JaeggerJose / AI_Centre_Admin

Fullstack to control the AI Centre LDAP Page
0 stars 0 forks source link

AI_Centre_Admin

In this project, we worked under the guidance of Prof. Yu-Chung Wang, and our platform was presented by Prof. Wang at COSCUP 2024. You can view the presentation here.

This educational platform is built on Kubernetes (K8s) and integrates various artificial intelligence toolkits, such as Jupyter Notebook, Remote Desktop Docker images, and Jupyter Lab. My contributions to the platform include implementing account authentication (Account Manager) using OpenLDAP and developing a Kubernetes resource controller (Resource Manager). These two applications can be found in my GitHub repository. Additionally, our CGU-Kubeflow repository is also available on GitHub.

Account Manager

Utilizing the OpenID Connect token authenticator plugin within Kubernetes (K8s), we developed a sophisticated web-based user interface that manages users in a hierarchical structure with three permission levels: admin, group manager, and user. This interface improves operational efficiency through features such as exporting and importing lab and user data to and from Excel, along with providing a comprehensive tree-level overview.

To integrate Dex with our OpenLDAP-based authentication application, we created a specialized YAML file that enables authentication of information from OpenLDAP via Dex within K8s. Additionally, we experimented with OAuth2 authentication using Office 365 (O365). However, this method faced integration challenges with OpenLDAP, leading us to put it on hold for the time being. image

Resource Manager

To optimize resource utilization within our platform, I developed a Go-based controller program designed to monitor idle Jupyter Notebooks. This program interfaces directly with the Kubernetes Metrics API, allowing it to retrieve detailed information about each notebook, including its name, associated pods, namespace, and CPU usage on a per-minute basis.

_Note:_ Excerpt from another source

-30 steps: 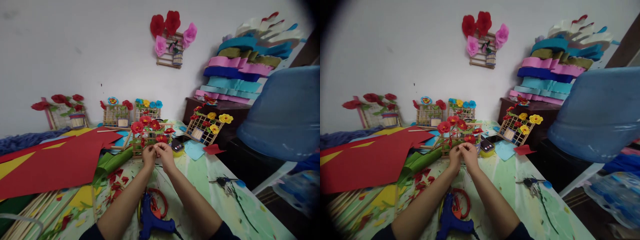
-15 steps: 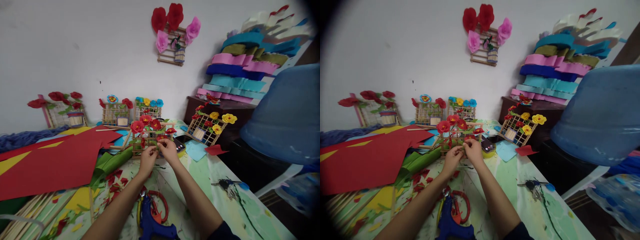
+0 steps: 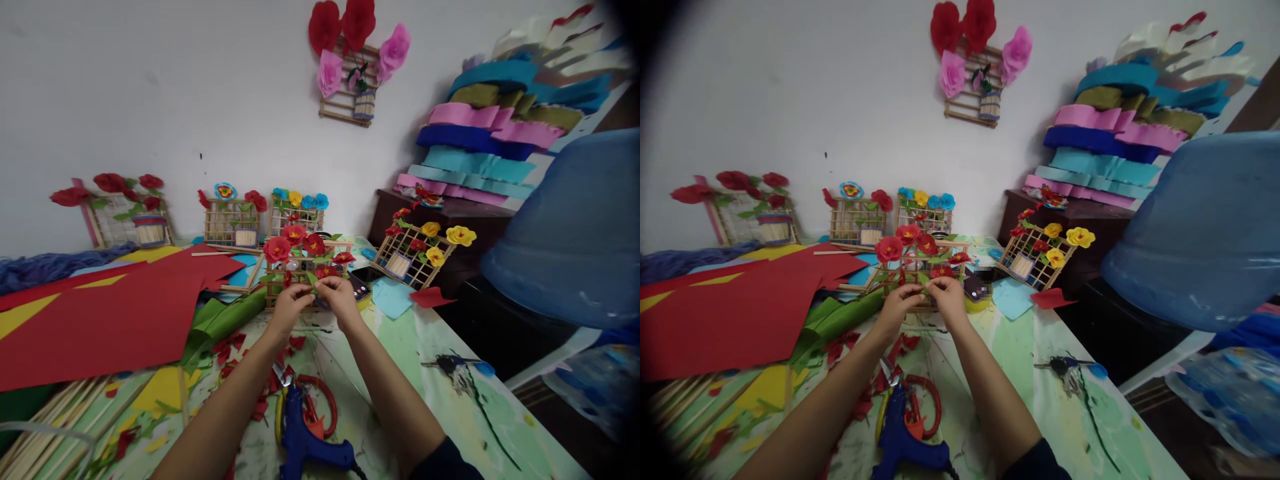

Prof. Wang and I collaborated to establish a CPU usage threshold to identify inactive notebooks. If a notebook's CPU usage falls below this threshold consistently, it is flagged by our system. If it remains inactive for 60 consecutive checks, the notebook is automatically scheduled for deletion, thereby releasing the computing resources back to Kubeflow and Kubernetes for other users.

This method not only enhances the efficiency of resource allocation but also ensures that our computing environment remains dynamic and responsive to the varying needs of different users. By continuously monitoring and adjusting resource deployment, we maintain an optimal balance between availability and utilization, maximizing the platform's overall performance.